До сих пор не могу еще прийти в себя: Гоголь прочел нам с Константином (сыном Аксакова) вторую главу. Вот как было дело. Пришел он к нам вчера обедать. Зная, что он неохотно сидит за столом без меня, я велел накрыть в маленькой гостиной, и Гоголь был очень доволен. После обеда напала на меня дремота. Гоголь употребил разные штуки, чтоб меня разгулять, в чем и успел. Часу в седьмом вдруг говорит: "А что бы Куличка прочесть (из "Записок ружейного охотника" Аксакова)". Я отвечал, что если он хочет, то Константин принесет все мои записки и прочтет их в гостиной. Гоголь сказал, что лучше пойти наверх. Я, ничего не подозревая, согласился; но Вера (дочь Аксакова) догадалась и, провожая меня, сказала: "Он будет вам непременно читать". Мы пришли наверх, я выбрал маленького Куличка и заставил Костю читать. Гоголь решительно ничего не слушал, и едва Константин дочитал, как он выхватил тетрадь из кармана, которую давно держал в руке, и сказал: "Ну, а теперь я вам прочту". Что тебе сказать? Скажу одно: вторая глава несравненно выше и глубже первой. Раза три я не мог удержаться от слез... Такого высокого искусства: показывать в человеке пошлом высокую человеческую сторону нигде нельзя найти, кроме Гомера. Так раскрывается духовная внутренность человека, что для всякого из нас, способного что-нибудь чувствовать, открывается собственная своя духовная внутренность. Теперь только я убедился вполне, что Гоголь может выполнить свою задачу, о которой так самонадеянно и дерзко, по-видимому, говорит в первом томе. Я сказал Гоголю, что теперь для нас остается только одно: молитва к богу, чтоб он дал ему здоровья и сил окончательно обработать и напечатать свое высокое творение. Гоголь был увлечен искренностью моих слов и сказал о себе, как бы говорил о другом: "Дай, дай только бог здоровья и сил! Благо должно произойти из этого, ибо человек не может видеть себя без помощи другого". Гоголю хотелось прочесть третью главу, ибо, по его словам, нужно было прочесть ее немедленно, но у него недостало сил. Да, много должно сгорать жизни в горниле, из которого истекает чистое злато. Вероятно, на днях выйдет какой-нибудь Куличок-зуек, и вслед за ним прочтется третья глава... Больно, что все наши просидели в это время одни в гостиной. Теперь очевидно, что все главы будут читаться только мне и Константину. Я примиряюсь с этою мыслию только одним, что это нужно, полезно самому Гоголю.

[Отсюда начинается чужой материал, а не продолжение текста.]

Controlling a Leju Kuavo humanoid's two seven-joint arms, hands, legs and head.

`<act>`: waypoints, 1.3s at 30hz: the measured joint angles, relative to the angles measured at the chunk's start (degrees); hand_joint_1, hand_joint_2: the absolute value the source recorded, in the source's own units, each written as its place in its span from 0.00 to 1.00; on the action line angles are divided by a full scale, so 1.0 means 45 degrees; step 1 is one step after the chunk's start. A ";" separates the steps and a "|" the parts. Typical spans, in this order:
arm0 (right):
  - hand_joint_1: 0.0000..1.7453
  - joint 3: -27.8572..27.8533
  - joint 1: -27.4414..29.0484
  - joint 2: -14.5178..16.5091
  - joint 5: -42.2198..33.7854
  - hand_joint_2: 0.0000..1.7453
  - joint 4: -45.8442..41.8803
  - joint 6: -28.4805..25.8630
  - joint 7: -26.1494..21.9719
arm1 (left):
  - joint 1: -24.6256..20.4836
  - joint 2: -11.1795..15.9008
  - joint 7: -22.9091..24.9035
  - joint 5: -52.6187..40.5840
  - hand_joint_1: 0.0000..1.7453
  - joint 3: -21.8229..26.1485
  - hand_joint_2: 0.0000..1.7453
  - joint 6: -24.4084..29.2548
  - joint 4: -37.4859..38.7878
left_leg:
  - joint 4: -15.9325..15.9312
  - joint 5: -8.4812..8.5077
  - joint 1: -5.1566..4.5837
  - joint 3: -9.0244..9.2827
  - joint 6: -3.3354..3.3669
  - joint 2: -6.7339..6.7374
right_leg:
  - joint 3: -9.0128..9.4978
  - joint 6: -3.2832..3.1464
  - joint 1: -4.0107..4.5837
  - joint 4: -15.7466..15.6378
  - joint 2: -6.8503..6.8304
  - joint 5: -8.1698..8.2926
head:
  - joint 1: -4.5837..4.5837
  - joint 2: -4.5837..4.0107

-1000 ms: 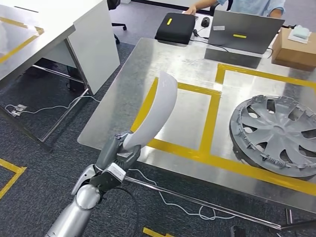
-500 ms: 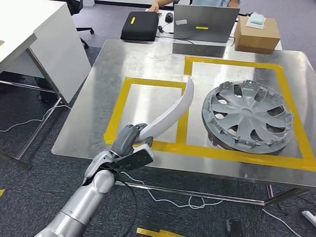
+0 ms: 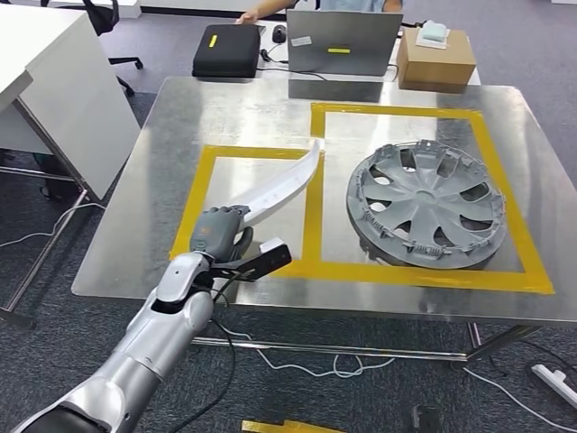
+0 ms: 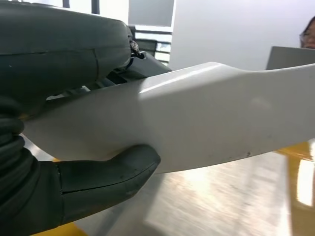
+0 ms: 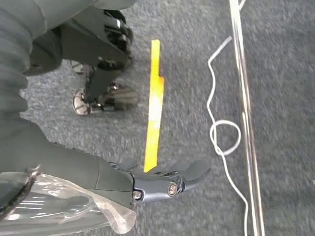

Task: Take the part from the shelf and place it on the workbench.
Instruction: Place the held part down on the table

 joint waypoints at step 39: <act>0.00 0.0169 0.0526 0.0028 -0.0408 0.00 -0.0005 -0.0117 -0.0186 | 0.2876 -0.0060 -0.3786 0.3668 0.00 0.1542 0.00 -0.0238 -0.3547 | -0.0001 0.0018 -0.0037 -0.0050 0.0063 -0.0018 | -0.0027 0.0142 -0.0059 -0.0070 0.0001 0.0058 | -0.0005 0.0000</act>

С. Т. Аксаков - И. С. Аксакову, 20 января 1850 г., из Москвы. И. С. Аксаков в его письмах, II, 272.
Не могу понять, что со мною делается. От преклонного ли возраста, действующего в нас вяло и лениво, от изнурительного ли болезненного состояния, от климата ли, производящего его, но я, просто, не успеваю ничего делать. Время летит так, как еще никогда не помню. Встаю рано, с утра принимаюсь за перо, никого к себе не впускаю, откладываю на сторону все {465} прочие дела, даже письма к людям близким,- и при всем том так немного из меня выходит строк! Кажется, просидел за работой не больше как час, смотрю на часы,- уже время обедать. Некогда даже пройтись и прогуляться... Конец делу еще не скоро, т. е. разумею конец "Мертвых душ". Все почти главы соображены и даже набросаны, но именно не больше, как набросаны; собственно написанных две-три и только. Я не знаю даже, можно ли творить быстро собственно художническое произведение.
Гоголь - Плетневу, 21 янв. 1850 г., из Москвы. Письма, IV, 293.
Гоголь очень весел, и, следовательно, трудится.
А. С. Хомяков - А. Н. Попову, в январе 1850 г., из Москвы. Соч. Хомякова, VIII, 192.
Москва чрезвычайно тиха и скучна... Гоголь живет и пуще всего заботится о своем здоровье.
А. И. Кошелев - А. Н. Попову, 1 февр. 1850 г., из Москвы. Рус. Арх., 1886, I, 353.
Болен, изнемогаю духом, требую молитв и утешения и не нахожу нигде. С болезнию моею соединилось такое нервическое волнение, что ни минуты не посидит мысль моя на одном месте и мечется, бедная, беспокойней самого больного.
Гоголь - А. О. Смирновой, в начале февр. 1850 г., из Москвы. Письма, IV, 296.
Почувствовал облегчение от болезни, в которой пробыл недели полторы.
Гоголь - В. А. Жуковскому, 28 февр. 1850 г. Письма, IV, 297.